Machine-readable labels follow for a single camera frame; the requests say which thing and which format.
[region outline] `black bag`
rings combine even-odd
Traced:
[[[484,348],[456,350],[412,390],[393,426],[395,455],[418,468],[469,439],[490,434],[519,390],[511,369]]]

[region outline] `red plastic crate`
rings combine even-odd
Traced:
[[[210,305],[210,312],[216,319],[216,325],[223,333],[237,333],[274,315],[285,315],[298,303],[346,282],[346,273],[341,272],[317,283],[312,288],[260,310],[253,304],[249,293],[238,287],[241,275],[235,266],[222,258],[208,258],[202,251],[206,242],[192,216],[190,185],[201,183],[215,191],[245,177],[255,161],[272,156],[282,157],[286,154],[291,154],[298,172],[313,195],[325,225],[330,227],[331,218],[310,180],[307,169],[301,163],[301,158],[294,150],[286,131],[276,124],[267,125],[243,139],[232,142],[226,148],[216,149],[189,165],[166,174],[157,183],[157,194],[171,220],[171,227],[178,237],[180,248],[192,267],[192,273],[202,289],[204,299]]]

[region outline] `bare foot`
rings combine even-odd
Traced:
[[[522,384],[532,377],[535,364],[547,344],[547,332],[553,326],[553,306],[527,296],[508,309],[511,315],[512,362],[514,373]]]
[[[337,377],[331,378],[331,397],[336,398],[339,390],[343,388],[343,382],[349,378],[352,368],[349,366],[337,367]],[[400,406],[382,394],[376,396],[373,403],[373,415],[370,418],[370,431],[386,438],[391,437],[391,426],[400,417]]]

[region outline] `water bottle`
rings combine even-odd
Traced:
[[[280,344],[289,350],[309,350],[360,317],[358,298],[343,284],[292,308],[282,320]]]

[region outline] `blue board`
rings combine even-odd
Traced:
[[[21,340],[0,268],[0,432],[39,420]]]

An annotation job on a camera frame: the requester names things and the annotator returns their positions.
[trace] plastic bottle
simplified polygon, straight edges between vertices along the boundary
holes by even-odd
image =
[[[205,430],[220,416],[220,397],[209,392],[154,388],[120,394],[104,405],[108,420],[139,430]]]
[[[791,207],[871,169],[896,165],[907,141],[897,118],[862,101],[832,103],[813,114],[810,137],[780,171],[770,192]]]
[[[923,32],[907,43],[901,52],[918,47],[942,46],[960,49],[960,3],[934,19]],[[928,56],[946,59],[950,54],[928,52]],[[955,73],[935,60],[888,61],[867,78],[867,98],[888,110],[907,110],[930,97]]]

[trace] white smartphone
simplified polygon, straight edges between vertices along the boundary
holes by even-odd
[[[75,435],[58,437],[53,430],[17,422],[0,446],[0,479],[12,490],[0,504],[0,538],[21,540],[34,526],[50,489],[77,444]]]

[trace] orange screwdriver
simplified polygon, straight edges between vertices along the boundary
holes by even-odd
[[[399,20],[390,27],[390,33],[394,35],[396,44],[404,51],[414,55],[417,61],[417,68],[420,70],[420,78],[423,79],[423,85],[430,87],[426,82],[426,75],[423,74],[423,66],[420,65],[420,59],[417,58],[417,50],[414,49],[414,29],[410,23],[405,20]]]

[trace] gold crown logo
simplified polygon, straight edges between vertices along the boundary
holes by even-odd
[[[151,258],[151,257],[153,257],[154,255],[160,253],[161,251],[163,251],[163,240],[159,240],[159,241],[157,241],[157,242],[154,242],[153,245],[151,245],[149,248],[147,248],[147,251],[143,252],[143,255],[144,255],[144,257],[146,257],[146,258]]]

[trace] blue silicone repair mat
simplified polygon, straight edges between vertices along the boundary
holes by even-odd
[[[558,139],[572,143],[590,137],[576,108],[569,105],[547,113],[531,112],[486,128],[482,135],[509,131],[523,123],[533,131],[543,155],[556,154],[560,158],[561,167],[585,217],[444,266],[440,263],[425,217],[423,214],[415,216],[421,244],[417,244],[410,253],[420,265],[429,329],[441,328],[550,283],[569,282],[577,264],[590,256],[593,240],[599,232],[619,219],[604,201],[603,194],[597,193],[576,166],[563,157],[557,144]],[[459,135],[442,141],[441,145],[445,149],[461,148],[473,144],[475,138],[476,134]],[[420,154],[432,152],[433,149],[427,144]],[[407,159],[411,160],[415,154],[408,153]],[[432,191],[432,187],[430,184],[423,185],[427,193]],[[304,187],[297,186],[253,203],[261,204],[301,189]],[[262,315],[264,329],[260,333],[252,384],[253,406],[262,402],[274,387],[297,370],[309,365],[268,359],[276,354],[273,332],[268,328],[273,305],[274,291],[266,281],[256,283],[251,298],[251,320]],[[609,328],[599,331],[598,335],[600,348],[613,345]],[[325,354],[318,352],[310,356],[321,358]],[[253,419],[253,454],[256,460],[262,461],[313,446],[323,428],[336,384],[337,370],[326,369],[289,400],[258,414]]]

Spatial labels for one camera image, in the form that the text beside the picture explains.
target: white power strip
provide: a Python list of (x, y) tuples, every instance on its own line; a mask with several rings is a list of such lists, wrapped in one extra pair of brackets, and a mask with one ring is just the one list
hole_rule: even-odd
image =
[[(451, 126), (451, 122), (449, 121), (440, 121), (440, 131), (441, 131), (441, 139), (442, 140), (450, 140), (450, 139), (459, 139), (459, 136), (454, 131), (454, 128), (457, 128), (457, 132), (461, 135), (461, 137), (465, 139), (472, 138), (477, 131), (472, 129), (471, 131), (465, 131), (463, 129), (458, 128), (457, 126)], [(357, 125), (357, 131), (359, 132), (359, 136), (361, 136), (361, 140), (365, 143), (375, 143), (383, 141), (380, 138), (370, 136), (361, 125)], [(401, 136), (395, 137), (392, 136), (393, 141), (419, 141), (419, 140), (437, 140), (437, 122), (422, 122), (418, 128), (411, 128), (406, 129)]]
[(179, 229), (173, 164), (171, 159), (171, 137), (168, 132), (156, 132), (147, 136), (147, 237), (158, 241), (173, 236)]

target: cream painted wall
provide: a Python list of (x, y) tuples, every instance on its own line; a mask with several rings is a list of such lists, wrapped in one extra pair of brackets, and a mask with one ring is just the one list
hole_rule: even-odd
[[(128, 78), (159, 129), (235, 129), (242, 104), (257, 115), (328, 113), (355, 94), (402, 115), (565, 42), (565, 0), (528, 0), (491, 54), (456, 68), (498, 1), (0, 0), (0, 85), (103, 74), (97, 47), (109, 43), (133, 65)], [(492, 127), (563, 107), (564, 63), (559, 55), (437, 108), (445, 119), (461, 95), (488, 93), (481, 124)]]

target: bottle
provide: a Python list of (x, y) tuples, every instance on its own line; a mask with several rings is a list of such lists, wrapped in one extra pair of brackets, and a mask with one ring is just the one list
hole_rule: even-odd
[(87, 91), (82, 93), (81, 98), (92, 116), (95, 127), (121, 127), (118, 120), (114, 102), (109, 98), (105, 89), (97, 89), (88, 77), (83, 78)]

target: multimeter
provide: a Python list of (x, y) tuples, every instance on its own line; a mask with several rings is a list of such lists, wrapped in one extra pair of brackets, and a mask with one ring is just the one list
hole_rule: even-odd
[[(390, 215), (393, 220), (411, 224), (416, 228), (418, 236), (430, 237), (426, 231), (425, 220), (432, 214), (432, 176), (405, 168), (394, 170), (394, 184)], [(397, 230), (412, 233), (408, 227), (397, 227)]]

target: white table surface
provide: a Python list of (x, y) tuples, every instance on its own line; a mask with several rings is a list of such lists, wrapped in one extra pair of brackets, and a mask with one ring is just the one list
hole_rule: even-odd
○ ○ ○
Required action:
Find and copy each line of the listing above that holds the word "bottle".

Response to the task:
[region outline] `water bottle`
[trace] plastic bottle
target: bottle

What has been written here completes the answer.